Massive Underground Dark Matter Detector Comes Up Empty Handed

Brett Smith for redOrbit.com – Your Universe Online

Just three months into its operation the Large Underground Xenon (LUX) experiment is already the most sensitive dark matter detector in the world, according to scientists from Brown University.

“LUX is blazing the path to illuminating the nature of dark matter,” said Rick Gaitskell, professor of physics at Brown University and project spokesperson.

The detector sits over a mile below the Sanford Underground Research Facility in South Dakota. Deep in the Earth, the device is better able to detect the uncommon, weak interactions between dark matter particles and ordinary matter, according to project researchers. The results of the project’s initial 90-day run were announced during a seminar on Wednesday at the Sanford Lab in Lead, SD.

“What we’ve done in these first three months of operation is look at how well the detector is performing, and we’re extremely pleased with what we’re seeing,” Gaitskell said. “This first run demonstrates a sensitivity that is better than any previous experiment looking to detect dark matter particles directly.”

The leading theoretical candidates for dark matter particles are called weakly interacting massive particles (WIMPs). The LUX scientists said WIMPs could be either in a high-mass or low-mass form.

The results from the initial run suggest LUX has twice the sensitivity of any other dark matter detection experiment to detect high-mass WIMPs. The new results indicate potential detections of low-mass WIMPS by other experiments were probably the result of background radiation, not dark matter, the researchers said.

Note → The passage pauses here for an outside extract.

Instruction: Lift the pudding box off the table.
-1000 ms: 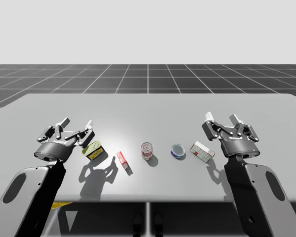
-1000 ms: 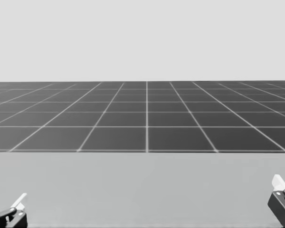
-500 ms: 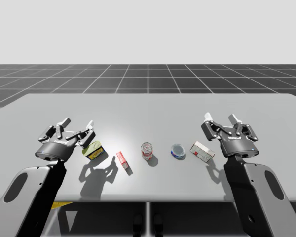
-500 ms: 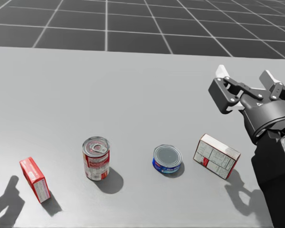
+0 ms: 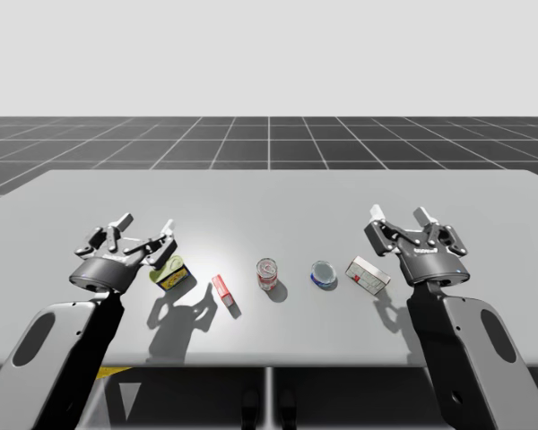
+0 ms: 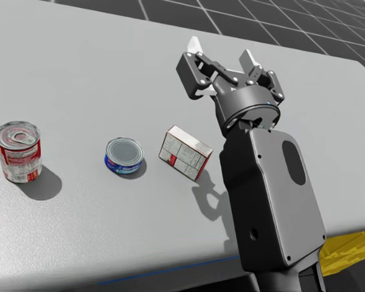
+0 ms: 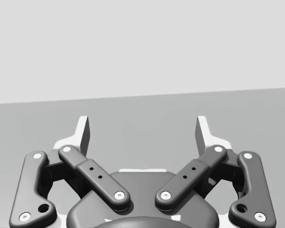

“There have been a number of dark matter experiments over the last few years that have strongly supported the idea that they’re seeing events in the lowest energy bins of their detectors that could be consistent with the discovery of dark matter,” Gaitskell explained. “With the LUX, we have worked very hard to calibrate the performance of the detector in these lowest energy bins, and we’re not seeing any evidence of dark matter particles there.”

The LUX researchers are set to begin a 300-day run that could either definitively find dark matter or rule out a vast area of  space where it could have existed.

“Every day that we run a detector like this we are probing new models of dark matter,” Gaitskell said. “That is extremely important because we don’t yet understand the universe well enough to know which of the models is actually the correct one. LUX is helping to pin that down.”

To capture the incredibly rare interactions that would signify the presence of dark matter, the LUX workers have engineered a highly-sensitive detector. The most important part of the LUX is a third of a ton of supercooled xenon in a tank outfitted with light sensors. These sensors are capable of detecting a single photon at a time. When a particle interrelates with the xenon, it creates a miniscule flash of light and an ion charge, both of which can be seen by the sensors.

In order to minimize background interactions, the detector had to be protected from background radiation and cosmic rays, which is why the LUX sits nearly 4,900 feet underground, in 71,600 gallons of pure de-ionized water.

“LUX is a huge step forward. Within the first few minutes of switching it on, we surpassed the sensitivity of the first dark matter detectors I was involved with 25 years ago,” Gaitskell said. “Within a few days, it surpassed the sensitivity of sum total of all previous dark matter direct search experiments I have ever worked on. This first LUX run is more sensitive than any previous search conducted and now sets us up perfectly for the 300-day run to follow.”

“We are very excited that our thesis work has culminated in this world-leading result,” said Jeremy Chapman, a graduate student and LUX researcher.